The full name of the book is “The Acts of the Apostles,” though we typically refer to it as “Acts.” This book is the continuation of Luke’s writing (Acts 1:1; cf. Luke 1:3). In the first record, he wrote about the life and deeds of the Messiah, finishing just before His ascension. In the book of Acts, Luke picks up where he left off and proceeds to tell about the beginning of the church “…in Jerusalem, and in all Judea and Samaria, and to the end of the earth.” This phrase (from 1:8) reveals how the gospel would spread to the whole world.
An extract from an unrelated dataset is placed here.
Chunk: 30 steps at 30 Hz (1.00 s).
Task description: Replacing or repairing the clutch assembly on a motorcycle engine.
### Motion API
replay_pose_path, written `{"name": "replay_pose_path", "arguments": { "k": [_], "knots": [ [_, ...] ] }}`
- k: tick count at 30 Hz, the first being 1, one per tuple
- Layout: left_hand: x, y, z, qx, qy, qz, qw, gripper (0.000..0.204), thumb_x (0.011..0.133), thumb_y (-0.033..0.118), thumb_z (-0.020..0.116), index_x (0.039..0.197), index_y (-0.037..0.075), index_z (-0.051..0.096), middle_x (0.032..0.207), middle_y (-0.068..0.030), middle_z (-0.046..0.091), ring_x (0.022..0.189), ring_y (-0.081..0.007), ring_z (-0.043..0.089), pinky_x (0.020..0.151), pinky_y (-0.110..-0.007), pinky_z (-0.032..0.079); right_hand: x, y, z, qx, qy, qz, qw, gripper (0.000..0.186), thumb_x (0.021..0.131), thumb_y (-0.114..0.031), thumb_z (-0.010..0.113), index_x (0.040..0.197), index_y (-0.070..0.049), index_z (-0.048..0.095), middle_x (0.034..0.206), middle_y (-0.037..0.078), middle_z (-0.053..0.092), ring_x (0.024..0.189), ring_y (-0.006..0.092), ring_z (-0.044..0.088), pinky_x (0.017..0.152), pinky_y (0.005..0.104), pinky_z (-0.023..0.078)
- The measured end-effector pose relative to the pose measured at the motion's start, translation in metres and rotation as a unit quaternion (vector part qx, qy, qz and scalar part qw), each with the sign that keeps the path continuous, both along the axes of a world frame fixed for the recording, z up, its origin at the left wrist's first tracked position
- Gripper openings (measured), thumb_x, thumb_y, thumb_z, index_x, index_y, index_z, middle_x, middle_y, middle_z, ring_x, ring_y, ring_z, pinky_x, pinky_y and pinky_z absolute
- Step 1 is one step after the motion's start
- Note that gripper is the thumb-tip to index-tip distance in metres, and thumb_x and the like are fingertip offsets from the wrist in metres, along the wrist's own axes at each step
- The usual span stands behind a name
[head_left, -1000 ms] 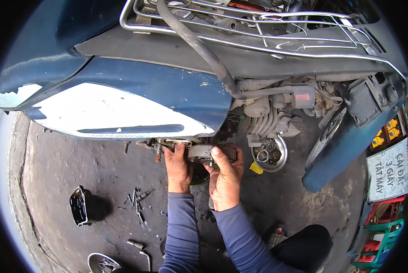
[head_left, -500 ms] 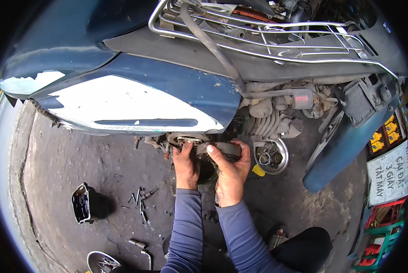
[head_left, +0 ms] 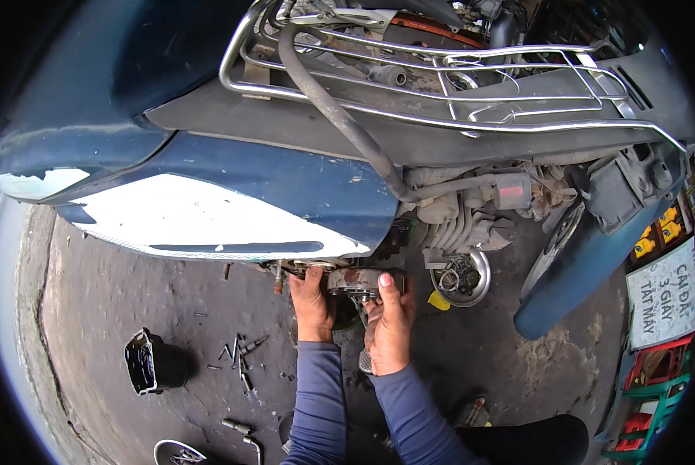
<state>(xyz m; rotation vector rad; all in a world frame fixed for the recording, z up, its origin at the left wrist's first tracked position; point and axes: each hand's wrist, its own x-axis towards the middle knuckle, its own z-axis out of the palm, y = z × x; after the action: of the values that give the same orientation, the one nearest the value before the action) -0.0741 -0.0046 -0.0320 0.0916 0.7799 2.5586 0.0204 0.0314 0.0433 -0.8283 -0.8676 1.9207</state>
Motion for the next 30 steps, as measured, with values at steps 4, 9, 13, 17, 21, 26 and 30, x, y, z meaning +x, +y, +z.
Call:
{"name": "replay_pose_path", "arguments": {
  "k": [4,9,13,17,21,26,30],
  "knots": [
    [0.000,0.006,-0.010,-0.084,0.043,0.052,0.994,0.040,0.088,0.024,0.068,0.118,0.005,0.051,0.106,-0.0062,0.059,0.094,-0.0191,0.060,0.080,-0.035,0.052,0.002,-0.004,0.000,0.097,0.048,0.025,0.994,0.062,0.081,-0.009,0.074,0.130,-0.008,0.036,0.107,0.003,0.056,0.098,0.0127,0.055,0.086,0.0262,0.044],
    [0.003,0.008,-0.007,-0.049,0.024,0.031,0.998,0.043,0.089,0.027,0.068,0.122,0.006,0.049,0.111,-0.0061,0.059,0.099,-0.0186,0.059,0.084,-0.034,0.050,0.000,-0.005,0.001,0.092,0.016,0.019,0.995,0.071,0.074,0.003,0.077,0.130,-0.007,0.035,0.117,0.006,0.050,0.105,0.0138,0.052,0.092,0.0272,0.043],
    [-0.001,-0.001,-0.020,-0.069,0.001,0.069,0.995,0.044,0.091,0.029,0.065,0.123,0.004,0.049,0.113,-0.0068,0.059,0.099,-0.0198,0.059,0.085,-0.034,0.050,-0.002,-0.007,0.004,0.074,0.024,0.040,0.996,0.068,0.074,0.004,0.077,0.128,-0.008,0.036,0.116,0.007,0.050,0.104,0.0136,0.052,0.088,0.0272,0.045],
    [0.003,-0.006,-0.015,-0.057,-0.122,0.011,0.991,0.042,0.088,0.024,0.065,0.123,0.004,0.051,0.115,-0.0074,0.060,0.103,-0.0208,0.059,0.088,-0.035,0.049,0.000,-0.001,0.012,0.035,0.035,0.045,0.998,0.067,0.073,0.007,0.076,0.126,-0.008,0.038,0.113,0.007,0.052,0.097,0.0133,0.054,0.084,0.0255,0.045],
    [0.005,-0.003,-0.014,-0.081,-0.055,0.034,0.995,0.042,0.087,0.021,0.066,0.122,0.004,0.051,0.113,-0.0075,0.061,0.101,-0.0198,0.060,0.088,-0.034,0.049,0.004,0.003,0.009,0.017,0.031,0.061,0.997,0.066,0.073,0.008,0.076,0.125,-0.008,0.039,0.111,0.007,0.053,0.095,0.0122,0.054,0.084,0.0252,0.045],
    [-0.001,-0.010,-0.033,-0.064,0.034,0.047,0.996,0.034,0.091,0.018,0.059,0.120,0.003,0.052,0.110,-0.0067,0.061,0.096,-0.0182,0.061,0.086,-0.032,0.049,-0.002,0.002,0.010,0.030,0.064,0.040,0.997,0.062,0.072,0.007,0.077,0.120,-0.008,0.040,0.107,0.005,0.054,0.092,0.0119,0.055,0.082,0.0245,0.045],
    [-0.001,-0.002,-0.016,-0.079,0.033,0.040,0.996,0.034,0.093,0.021,0.057,0.121,0.002,0.051,0.109,-0.0061,0.061,0.096,-0.0172,0.060,0.084,-0.032,0.049,0.000,0.003,0.007,0.048,0.035,0.047,0.997,0.060,0.073,0.007,0.076,0.118,-0.007,0.041,0.106,0.007,0.055,0.093,0.0130,0.057,0.083,0.0259,0.047]
  ]
}}
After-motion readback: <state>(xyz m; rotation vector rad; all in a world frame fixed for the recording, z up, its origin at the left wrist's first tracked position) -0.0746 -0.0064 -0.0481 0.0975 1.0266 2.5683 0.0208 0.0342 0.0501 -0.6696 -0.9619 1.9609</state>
Though it is called the “Acts of the Apostles,” it contains only a few acts of a few apostles. In the first half of the book, Luke focus primarily on Peter; in the second half of the book, his focus is almost exclusively on Paul. That said, there are several evangelists and prophets who are mentioned in the course of Luke’s record.

Not only did Luke record a variety of acts of Peter and Paul, but there were times when he was present with the apostle Paul. Beginning in Acts 16:10, Luke used the word “we” to describe those who were traveling. He was with Paul went he went to Philippi. He begins using “we” again in chapter 20-21 as Paul went through Troas, Miletus, Tyre, and eventually Jerusalem. And then in chapter 27, when Paul, as a prisoner, was taken to Rome, Luke reveals he was with the apostle (“we”). He was an eyewitness to several of the things he wrote about.

Consider a list of some of the amazing things going on in the book of Acts:

  • The first gospel sermon was preached in Acts 2, and about 3,000 people responded in faith.
  • The importance of fellowship is emphasized in the book of Acts as the early Christians assembled for worship often, shared in social gatherings, and sought to minister to the needy (Acts 2:42-47; 4:34-37; 6:1-6).
  • Persecution came upon the early church, but it did not deter them. In fact, they persevered and thanked God for His presence with them (Acts 3, 4, & 7, 12, etc.). In fact in Acts 14:22, Paul said, “We must through many tribulations enter the kingdom of heaven.”
  • In Acts 2-9, the gospel went among the Jews, but it is a universal message. Beginning in chapter 10, the message was shared to Jew and Gentile alike.
  • Acts 15 addressed the distinction between the Old & New Testament. No Christians, whether of Jewish or Gentile background, are subject to Moses’ law.
  • Much of the latter quarter of the book focuses on Paul in prison and his eventual appeal to Rome. Despite being in prison, Paul was still able to accomplish much good—the gospel cannot be imprisoned.

Acts is an exceptional book revealing the beginning of the Lord’s church. It displays the quick spread and growth of the gospel proceeding from Jerusalem (see Isaiah 2) to Judea, Galilee, Samaria, Syria, on into Asia and Greece and eventually Rome. It is a powerful testament to the power of God’s word to save souls.